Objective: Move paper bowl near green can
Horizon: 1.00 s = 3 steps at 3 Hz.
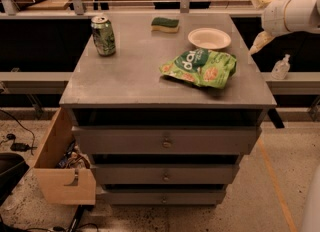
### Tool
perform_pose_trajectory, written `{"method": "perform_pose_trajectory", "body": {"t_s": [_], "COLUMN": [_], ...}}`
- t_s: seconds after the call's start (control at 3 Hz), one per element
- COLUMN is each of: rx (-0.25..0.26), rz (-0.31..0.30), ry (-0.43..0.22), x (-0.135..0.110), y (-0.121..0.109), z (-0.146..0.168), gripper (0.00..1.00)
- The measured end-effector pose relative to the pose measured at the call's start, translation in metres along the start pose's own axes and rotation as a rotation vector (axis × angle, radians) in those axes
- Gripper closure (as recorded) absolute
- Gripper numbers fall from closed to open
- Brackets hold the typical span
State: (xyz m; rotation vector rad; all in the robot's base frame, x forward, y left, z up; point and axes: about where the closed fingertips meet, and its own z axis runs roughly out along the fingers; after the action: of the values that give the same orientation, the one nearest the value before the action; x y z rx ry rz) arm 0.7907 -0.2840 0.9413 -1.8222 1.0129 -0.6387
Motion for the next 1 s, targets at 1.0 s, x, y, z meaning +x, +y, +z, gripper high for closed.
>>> {"method": "perform_pose_trajectory", "body": {"t_s": [1.0], "rx": [0.005], "rz": [0.024], "ry": [-0.156], "x": [-0.031], "y": [0.003], "z": [0.04], "gripper": [0.0]}}
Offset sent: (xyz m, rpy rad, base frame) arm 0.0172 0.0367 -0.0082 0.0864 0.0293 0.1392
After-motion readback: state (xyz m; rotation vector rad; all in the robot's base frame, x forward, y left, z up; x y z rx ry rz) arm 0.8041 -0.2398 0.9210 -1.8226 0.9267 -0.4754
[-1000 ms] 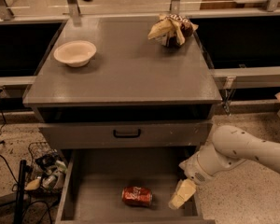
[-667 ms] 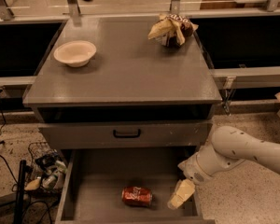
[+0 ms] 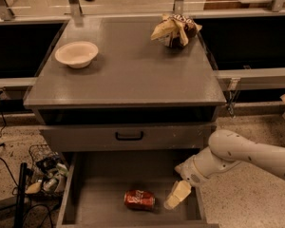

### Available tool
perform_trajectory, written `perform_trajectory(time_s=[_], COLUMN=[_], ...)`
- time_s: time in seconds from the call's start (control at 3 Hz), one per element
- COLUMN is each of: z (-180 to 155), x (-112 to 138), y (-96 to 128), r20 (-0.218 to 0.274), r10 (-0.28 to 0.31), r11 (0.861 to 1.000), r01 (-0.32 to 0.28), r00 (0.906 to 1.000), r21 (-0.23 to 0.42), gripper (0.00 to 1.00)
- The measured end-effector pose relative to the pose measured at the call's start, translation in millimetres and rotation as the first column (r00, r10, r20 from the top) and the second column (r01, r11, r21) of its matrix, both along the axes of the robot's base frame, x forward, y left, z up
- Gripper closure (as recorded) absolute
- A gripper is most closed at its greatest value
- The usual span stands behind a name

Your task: Pick coke can from middle drawer and place on counter

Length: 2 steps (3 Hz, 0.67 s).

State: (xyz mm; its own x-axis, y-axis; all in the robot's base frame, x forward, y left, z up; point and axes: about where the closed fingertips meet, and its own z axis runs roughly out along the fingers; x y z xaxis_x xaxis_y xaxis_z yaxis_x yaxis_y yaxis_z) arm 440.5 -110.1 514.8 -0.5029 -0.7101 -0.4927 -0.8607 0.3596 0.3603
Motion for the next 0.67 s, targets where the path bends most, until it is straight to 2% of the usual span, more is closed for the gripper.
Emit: perform_trajectory(time_s=[0.33,0.67], z=[-14.7,-14.9], x=[9.9,9.8], y=[26.7,26.9], r20=[-0.018,-0.018], r10=[0.023,0.023], r11=[0.999,0.999], r01=[-0.022,-0.022], r00=[0.9996,0.9996], r21=[0.029,0.029], gripper=[0.0,0.0])
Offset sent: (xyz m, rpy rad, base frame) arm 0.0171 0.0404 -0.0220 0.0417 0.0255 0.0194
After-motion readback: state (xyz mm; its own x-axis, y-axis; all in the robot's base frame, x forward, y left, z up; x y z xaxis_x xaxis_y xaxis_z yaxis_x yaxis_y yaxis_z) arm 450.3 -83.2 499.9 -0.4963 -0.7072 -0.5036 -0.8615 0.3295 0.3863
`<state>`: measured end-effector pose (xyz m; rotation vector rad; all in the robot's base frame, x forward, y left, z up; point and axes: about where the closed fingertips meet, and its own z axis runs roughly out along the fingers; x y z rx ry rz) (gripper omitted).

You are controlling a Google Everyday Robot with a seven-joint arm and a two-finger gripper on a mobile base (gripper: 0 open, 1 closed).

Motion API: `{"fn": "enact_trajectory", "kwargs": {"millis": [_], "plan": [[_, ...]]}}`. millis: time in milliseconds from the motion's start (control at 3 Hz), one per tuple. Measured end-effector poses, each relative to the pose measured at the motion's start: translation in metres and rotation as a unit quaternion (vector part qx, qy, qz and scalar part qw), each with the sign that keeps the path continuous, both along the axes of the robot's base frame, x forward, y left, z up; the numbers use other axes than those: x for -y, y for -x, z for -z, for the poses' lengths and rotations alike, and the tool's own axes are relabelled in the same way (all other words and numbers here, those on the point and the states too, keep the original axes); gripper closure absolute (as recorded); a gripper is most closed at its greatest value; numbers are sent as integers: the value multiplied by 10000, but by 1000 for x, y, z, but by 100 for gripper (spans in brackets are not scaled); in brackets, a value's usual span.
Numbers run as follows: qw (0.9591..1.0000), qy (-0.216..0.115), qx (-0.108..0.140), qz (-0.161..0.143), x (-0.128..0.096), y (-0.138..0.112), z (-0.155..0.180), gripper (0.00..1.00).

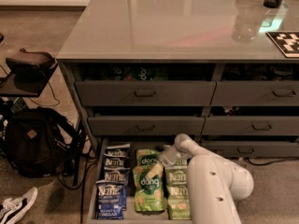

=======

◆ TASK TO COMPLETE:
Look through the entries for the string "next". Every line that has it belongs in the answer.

◆ RESPONSE BELOW:
Motion for the next 1 s, targets at 1.0 s, x, y, z meaning +x, +y, +z, gripper high for closed.
Motion for the next 0.67 s, targets where the path bends most, until it is straight to 2% of the usual span, more is closed for the gripper.

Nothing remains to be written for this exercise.